ACTIVITY =
State how many lines of the entries hold the string "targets", and output nothing but that count.
+++
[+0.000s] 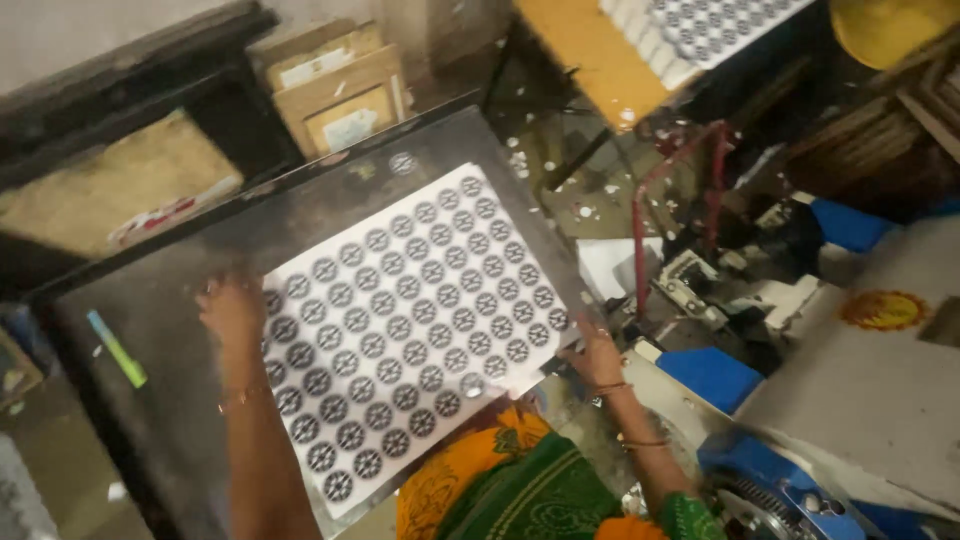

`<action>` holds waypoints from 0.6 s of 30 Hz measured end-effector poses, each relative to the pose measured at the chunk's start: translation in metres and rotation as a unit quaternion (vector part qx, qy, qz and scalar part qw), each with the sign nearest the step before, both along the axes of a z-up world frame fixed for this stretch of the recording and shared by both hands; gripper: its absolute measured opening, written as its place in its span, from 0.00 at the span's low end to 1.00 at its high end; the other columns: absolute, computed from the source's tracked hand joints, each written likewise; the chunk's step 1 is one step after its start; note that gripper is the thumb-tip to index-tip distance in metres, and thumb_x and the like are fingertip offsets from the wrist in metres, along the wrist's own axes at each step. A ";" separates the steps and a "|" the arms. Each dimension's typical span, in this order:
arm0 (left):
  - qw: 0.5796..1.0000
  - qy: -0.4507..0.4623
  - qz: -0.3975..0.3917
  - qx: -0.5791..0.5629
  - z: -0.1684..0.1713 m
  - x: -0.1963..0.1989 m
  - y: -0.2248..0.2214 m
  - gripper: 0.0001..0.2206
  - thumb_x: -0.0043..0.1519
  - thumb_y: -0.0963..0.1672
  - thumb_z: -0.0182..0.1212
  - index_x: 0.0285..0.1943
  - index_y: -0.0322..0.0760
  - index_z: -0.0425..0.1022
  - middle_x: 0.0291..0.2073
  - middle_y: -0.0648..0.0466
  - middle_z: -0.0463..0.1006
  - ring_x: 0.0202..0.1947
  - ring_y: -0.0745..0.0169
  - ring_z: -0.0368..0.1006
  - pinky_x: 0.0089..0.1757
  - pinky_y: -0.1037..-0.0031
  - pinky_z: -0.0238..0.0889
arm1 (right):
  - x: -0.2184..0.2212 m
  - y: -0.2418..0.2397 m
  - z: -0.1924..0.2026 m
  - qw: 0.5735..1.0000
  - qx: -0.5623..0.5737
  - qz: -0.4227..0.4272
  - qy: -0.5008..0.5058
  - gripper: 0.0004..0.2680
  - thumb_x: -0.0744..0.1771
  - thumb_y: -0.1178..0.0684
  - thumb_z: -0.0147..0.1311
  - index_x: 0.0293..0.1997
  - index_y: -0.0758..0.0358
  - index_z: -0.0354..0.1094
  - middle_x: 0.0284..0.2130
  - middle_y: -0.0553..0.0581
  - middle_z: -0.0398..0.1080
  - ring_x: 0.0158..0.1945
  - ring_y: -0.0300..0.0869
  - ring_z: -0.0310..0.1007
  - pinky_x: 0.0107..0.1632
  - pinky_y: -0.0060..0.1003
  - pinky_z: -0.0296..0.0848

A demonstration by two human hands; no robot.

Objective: The recorder is placing paper sheets with printed circular patterns onto a manual die-cutting press, operating the lever to cut the circles, and then removing the processed sheets.

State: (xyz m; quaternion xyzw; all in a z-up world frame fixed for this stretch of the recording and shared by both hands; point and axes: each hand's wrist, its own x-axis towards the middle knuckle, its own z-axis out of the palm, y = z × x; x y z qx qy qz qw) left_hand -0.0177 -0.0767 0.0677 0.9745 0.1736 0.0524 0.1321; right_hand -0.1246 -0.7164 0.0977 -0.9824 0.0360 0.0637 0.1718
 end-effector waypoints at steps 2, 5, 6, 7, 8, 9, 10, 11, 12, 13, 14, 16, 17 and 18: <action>0.998 -0.058 -0.001 -0.009 0.009 -0.010 -0.055 0.19 0.65 0.48 0.58 0.65 0.42 0.74 0.64 0.37 0.68 0.65 0.25 0.56 0.52 0.34 0.57 | -0.017 0.002 0.010 0.999 0.026 -0.014 -0.030 0.30 0.55 0.46 0.74 0.61 0.62 0.65 0.50 0.71 0.72 0.51 0.63 0.72 0.52 0.52 0.72; 0.988 -0.137 -0.065 0.002 0.002 -0.021 -0.148 0.20 0.67 0.48 0.58 0.68 0.41 0.72 0.71 0.40 0.65 0.71 0.33 0.53 0.60 0.39 0.52 | -0.054 -0.015 0.008 0.988 0.113 -0.095 -0.040 0.22 0.58 0.52 0.69 0.56 0.60 0.70 0.45 0.66 0.75 0.45 0.58 0.76 0.47 0.48 0.74; 0.979 -0.165 -0.118 0.025 -0.002 -0.022 -0.182 0.19 0.67 0.48 0.58 0.67 0.40 0.73 0.73 0.40 0.65 0.72 0.34 0.53 0.61 0.40 0.51 | -0.064 -0.025 0.007 0.972 0.177 -0.150 -0.025 0.16 0.59 0.56 0.65 0.52 0.58 0.73 0.42 0.63 0.76 0.42 0.53 0.80 0.45 0.44 0.77; 0.975 -0.173 -0.140 0.022 0.004 -0.020 -0.220 0.19 0.67 0.48 0.58 0.67 0.40 0.73 0.73 0.40 0.65 0.72 0.34 0.53 0.61 0.40 0.51 | -0.068 -0.049 0.011 0.968 0.177 -0.171 -0.037 0.16 0.59 0.56 0.65 0.52 0.58 0.73 0.42 0.63 0.76 0.42 0.53 0.80 0.45 0.44 0.77; 0.977 -0.152 -0.153 0.008 0.009 -0.018 -0.258 0.19 0.66 0.48 0.59 0.66 0.40 0.74 0.71 0.40 0.65 0.72 0.34 0.54 0.60 0.40 0.51 | -0.072 -0.073 0.015 0.962 0.185 -0.173 -0.104 0.10 0.60 0.58 0.64 0.43 0.60 0.75 0.36 0.60 0.78 0.39 0.49 0.79 0.43 0.42 0.76; 0.978 -0.128 -0.164 -0.005 0.013 -0.022 -0.292 0.20 0.65 0.48 0.60 0.65 0.40 0.75 0.69 0.40 0.65 0.71 0.33 0.54 0.58 0.41 0.52 | -0.079 -0.094 0.018 0.952 0.188 -0.174 -0.169 0.03 0.62 0.59 0.63 0.35 0.61 0.76 0.31 0.56 0.79 0.36 0.45 0.79 0.41 0.39 0.76; 0.973 -0.134 -0.185 -0.007 0.016 -0.020 -0.319 0.20 0.65 0.48 0.60 0.65 0.40 0.75 0.69 0.40 0.65 0.71 0.33 0.54 0.58 0.41 0.52 | -0.085 -0.131 0.039 0.947 0.185 -0.193 -0.179 0.03 0.62 0.59 0.63 0.35 0.61 0.76 0.31 0.56 0.79 0.36 0.45 0.79 0.41 0.39 0.76; 0.969 -0.136 -0.199 -0.056 0.020 -0.024 -0.345 0.19 0.63 0.47 0.61 0.63 0.41 0.77 0.68 0.40 0.66 0.70 0.33 0.56 0.59 0.42 0.53 | -0.094 -0.168 0.060 0.884 0.321 -0.263 -0.216 0.04 0.66 0.55 0.58 0.36 0.63 0.75 0.29 0.52 0.76 0.32 0.39 0.74 0.36 0.35 0.71; 0.962 -0.136 -0.212 -0.104 0.023 -0.028 -0.370 0.18 0.60 0.46 0.61 0.60 0.42 0.78 0.66 0.40 0.68 0.68 0.34 0.58 0.59 0.43 0.54 | -0.104 -0.205 0.081 0.795 0.448 -0.323 -0.251 0.09 0.71 0.51 0.53 0.37 0.66 0.74 0.26 0.49 0.73 0.29 0.32 0.69 0.31 0.31 0.67; 0.959 -0.137 -0.223 -0.105 0.019 -0.027 -0.392 0.18 0.60 0.46 0.61 0.60 0.42 0.78 0.66 0.40 0.68 0.68 0.34 0.58 0.59 0.43 0.54 | -0.122 -0.247 0.117 0.790 0.446 -0.331 -0.258 0.09 0.71 0.51 0.53 0.37 0.66 0.74 0.26 0.49 0.73 0.29 0.32 0.69 0.31 0.31 0.67; 0.949 -0.166 -0.251 -0.091 0.015 -0.025 -0.412 0.17 0.62 0.46 0.61 0.60 0.40 0.77 0.66 0.40 0.69 0.69 0.35 0.60 0.62 0.45 0.55 | -0.140 -0.287 0.153 0.806 0.336 -0.330 -0.358 0.10 0.73 0.49 0.52 0.42 0.66 0.73 0.32 0.50 0.73 0.34 0.33 0.70 0.37 0.30 0.68; 0.936 -0.196 -0.281 -0.077 0.014 -0.029 -0.450 0.16 0.64 0.47 0.61 0.60 0.39 0.76 0.66 0.41 0.70 0.69 0.36 0.62 0.65 0.47 0.57 | -0.155 -0.343 0.219 0.804 0.216 -0.324 -0.449 0.11 0.75 0.47 0.51 0.46 0.66 0.73 0.37 0.51 0.74 0.39 0.34 0.72 0.43 0.30 0.70; 0.932 -0.169 -0.296 -0.126 0.017 -0.032 -0.468 0.17 0.64 0.46 0.61 0.60 0.38 0.76 0.66 0.37 0.70 0.66 0.34 0.63 0.63 0.48 0.57 | -0.151 -0.359 0.248 0.780 0.234 -0.306 -0.494 0.12 0.76 0.48 0.52 0.42 0.67 0.72 0.35 0.52 0.73 0.36 0.35 0.69 0.42 0.31 0.68; 0.924 -0.141 -0.309 -0.174 0.019 -0.035 -0.485 0.17 0.63 0.45 0.60 0.60 0.37 0.75 0.65 0.34 0.70 0.63 0.32 0.63 0.61 0.49 0.57 | -0.146 -0.374 0.277 0.753 0.250 -0.287 -0.537 0.14 0.77 0.49 0.53 0.37 0.68 0.70 0.32 0.54 0.71 0.34 0.35 0.66 0.40 0.31 0.65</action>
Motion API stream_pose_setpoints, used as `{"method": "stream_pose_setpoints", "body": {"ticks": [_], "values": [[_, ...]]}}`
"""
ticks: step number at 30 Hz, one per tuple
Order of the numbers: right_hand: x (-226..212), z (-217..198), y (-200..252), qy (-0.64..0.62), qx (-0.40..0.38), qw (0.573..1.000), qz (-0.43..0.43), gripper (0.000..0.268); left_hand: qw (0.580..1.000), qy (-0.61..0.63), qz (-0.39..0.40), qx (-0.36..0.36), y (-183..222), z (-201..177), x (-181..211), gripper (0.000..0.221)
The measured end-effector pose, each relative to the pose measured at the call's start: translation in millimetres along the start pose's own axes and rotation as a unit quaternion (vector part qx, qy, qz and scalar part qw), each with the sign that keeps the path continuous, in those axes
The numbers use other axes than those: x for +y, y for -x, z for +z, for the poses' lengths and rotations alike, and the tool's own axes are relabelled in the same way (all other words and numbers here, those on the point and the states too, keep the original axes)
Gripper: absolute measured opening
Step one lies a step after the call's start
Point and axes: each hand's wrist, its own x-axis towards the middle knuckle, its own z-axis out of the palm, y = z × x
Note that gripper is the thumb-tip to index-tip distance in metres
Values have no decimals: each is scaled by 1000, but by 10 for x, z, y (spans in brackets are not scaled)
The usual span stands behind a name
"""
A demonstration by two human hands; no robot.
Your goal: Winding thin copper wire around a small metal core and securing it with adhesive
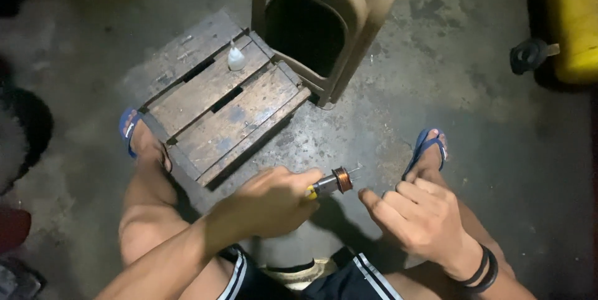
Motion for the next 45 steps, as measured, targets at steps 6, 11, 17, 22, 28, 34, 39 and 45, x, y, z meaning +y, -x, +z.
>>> {"method": "stream_pose_setpoints", "body": {"ticks": [6, 11, 17, 22, 28, 34, 39, 45], "values": [[75, 112, 27, 13, -25, 999, -47, 13, 998, -44, 11, 49, -46, 276, -185, 15], [74, 168, 47, -23, -42, 999, -21, 18, 997, -69, -25, 2, -52, 259, -155, 14], [108, 230, 103, -74, -68, 995, 6, 25, 985, -96, -110, -92, -45, 92, 52, 20], [154, 256, 110, -135, -87, 987, 16, 28, 975, -137, -110, -136, -16, 17, 182, 32], [230, 256, 52, -235, -105, 965, 49, 19, 969, -185, -89, -134, -34, 83, 145, 27], [228, 257, 67, -346, -98, 924, 128, 20, 976, -199, -32, -87, 11, 248, 53, 22], [210, 260, 121, -428, -78, 888, 153, 22, 968, -218, -18, -123, 25, 132, 163, 25], [198, 313, 220, -468, -71, 853, 222, 21, 967, -231, -8, -110, 15, 71, 190, 21]]}}
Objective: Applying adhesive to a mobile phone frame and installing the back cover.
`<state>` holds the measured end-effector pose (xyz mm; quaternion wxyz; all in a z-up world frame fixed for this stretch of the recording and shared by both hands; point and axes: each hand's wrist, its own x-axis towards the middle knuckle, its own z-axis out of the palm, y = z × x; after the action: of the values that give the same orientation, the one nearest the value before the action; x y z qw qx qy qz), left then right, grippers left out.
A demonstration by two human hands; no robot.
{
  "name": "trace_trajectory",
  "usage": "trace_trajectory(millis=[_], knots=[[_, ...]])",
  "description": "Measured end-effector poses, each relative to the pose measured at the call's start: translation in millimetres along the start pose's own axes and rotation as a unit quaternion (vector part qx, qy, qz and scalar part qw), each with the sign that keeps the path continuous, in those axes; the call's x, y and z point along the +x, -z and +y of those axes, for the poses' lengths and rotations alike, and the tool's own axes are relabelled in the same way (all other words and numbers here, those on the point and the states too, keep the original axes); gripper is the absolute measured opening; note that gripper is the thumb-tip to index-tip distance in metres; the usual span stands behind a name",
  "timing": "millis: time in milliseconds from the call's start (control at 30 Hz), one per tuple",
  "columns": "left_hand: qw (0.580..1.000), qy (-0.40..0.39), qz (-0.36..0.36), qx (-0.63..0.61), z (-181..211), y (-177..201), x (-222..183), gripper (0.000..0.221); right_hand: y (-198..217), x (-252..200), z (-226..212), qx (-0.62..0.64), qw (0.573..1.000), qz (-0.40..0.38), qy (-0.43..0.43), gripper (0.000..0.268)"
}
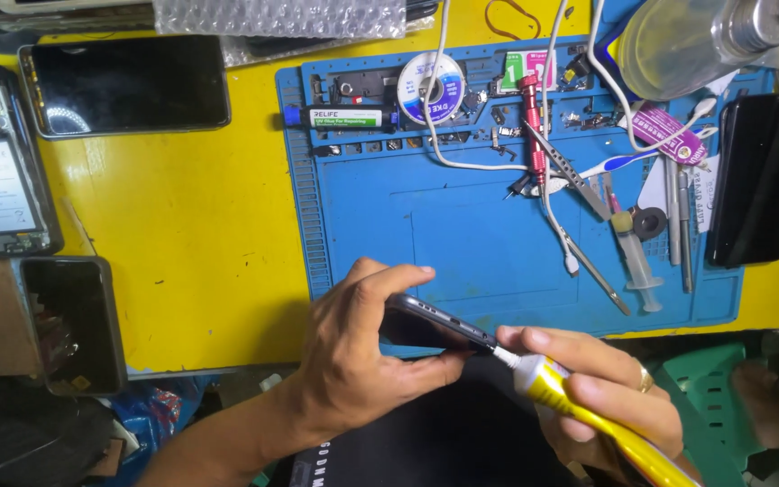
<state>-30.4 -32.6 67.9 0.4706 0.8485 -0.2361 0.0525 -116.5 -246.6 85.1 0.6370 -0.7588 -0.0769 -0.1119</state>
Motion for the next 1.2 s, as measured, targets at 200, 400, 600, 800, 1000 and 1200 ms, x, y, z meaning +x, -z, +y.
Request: trace_trajectory(millis=[200,400,600,800,1000,1200], knots=[[1.0,-0.002,0.005,0.029,8,0,5,0.066,-3,0,-4,-0.033,0.999,0.001,-0.001,0.021],[0.997,0.004,0.0,0.072,12,0,6,0.072,-13,-8,-6,-0.043,0.996,0.076,-0.007,0.017],[0.997,0.018,0.004,0.077,14,-2,4,0.079,-9,-6,-6,-0.127,0.991,0.045,0.006,0.028],[0.997,0.036,0.01,0.062,16,-2,5,0.08,-8,-9,-12,-0.132,0.991,0.017,-0.002,0.042],[0.998,0.024,0.018,0.062,16,-1,6,0.075,-9,-9,-15,-0.132,0.991,0.026,-0.008,0.044],[0.997,0.006,0.015,0.072,17,2,7,0.07,-6,-16,-19,-0.098,0.994,0.028,-0.041,0.047]])
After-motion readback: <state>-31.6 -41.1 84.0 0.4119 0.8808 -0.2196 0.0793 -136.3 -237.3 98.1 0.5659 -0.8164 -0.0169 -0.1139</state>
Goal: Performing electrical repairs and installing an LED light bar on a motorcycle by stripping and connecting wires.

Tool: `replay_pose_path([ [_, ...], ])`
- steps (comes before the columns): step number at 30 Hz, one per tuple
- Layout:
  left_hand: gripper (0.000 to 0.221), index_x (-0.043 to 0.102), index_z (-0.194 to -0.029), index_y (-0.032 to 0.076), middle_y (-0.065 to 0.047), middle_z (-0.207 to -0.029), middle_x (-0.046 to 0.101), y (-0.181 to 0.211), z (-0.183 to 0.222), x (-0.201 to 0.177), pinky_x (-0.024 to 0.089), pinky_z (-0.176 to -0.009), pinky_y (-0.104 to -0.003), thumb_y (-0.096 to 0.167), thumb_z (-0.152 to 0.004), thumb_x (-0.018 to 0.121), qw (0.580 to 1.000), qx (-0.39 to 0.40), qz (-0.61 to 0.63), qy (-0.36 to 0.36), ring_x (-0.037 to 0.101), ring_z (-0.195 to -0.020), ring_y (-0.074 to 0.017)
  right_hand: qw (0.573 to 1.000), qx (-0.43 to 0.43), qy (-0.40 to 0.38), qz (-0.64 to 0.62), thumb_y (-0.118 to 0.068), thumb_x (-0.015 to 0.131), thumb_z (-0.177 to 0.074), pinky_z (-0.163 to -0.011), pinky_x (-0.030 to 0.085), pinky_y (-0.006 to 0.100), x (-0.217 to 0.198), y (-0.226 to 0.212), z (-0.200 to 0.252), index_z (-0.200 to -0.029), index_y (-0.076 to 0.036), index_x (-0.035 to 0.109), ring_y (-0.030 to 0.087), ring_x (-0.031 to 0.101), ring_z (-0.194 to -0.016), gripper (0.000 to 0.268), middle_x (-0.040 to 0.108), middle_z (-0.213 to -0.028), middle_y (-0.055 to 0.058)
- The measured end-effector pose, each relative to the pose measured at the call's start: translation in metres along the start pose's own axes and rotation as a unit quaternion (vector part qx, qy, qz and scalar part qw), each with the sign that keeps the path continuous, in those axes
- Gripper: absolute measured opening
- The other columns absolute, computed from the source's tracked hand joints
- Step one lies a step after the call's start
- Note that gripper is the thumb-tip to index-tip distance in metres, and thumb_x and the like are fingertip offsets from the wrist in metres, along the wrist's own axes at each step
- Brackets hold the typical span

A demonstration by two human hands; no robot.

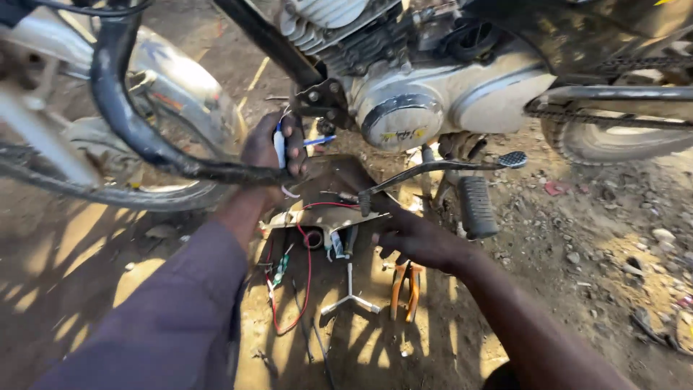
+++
SOLUTION TO THE EXERCISE =
2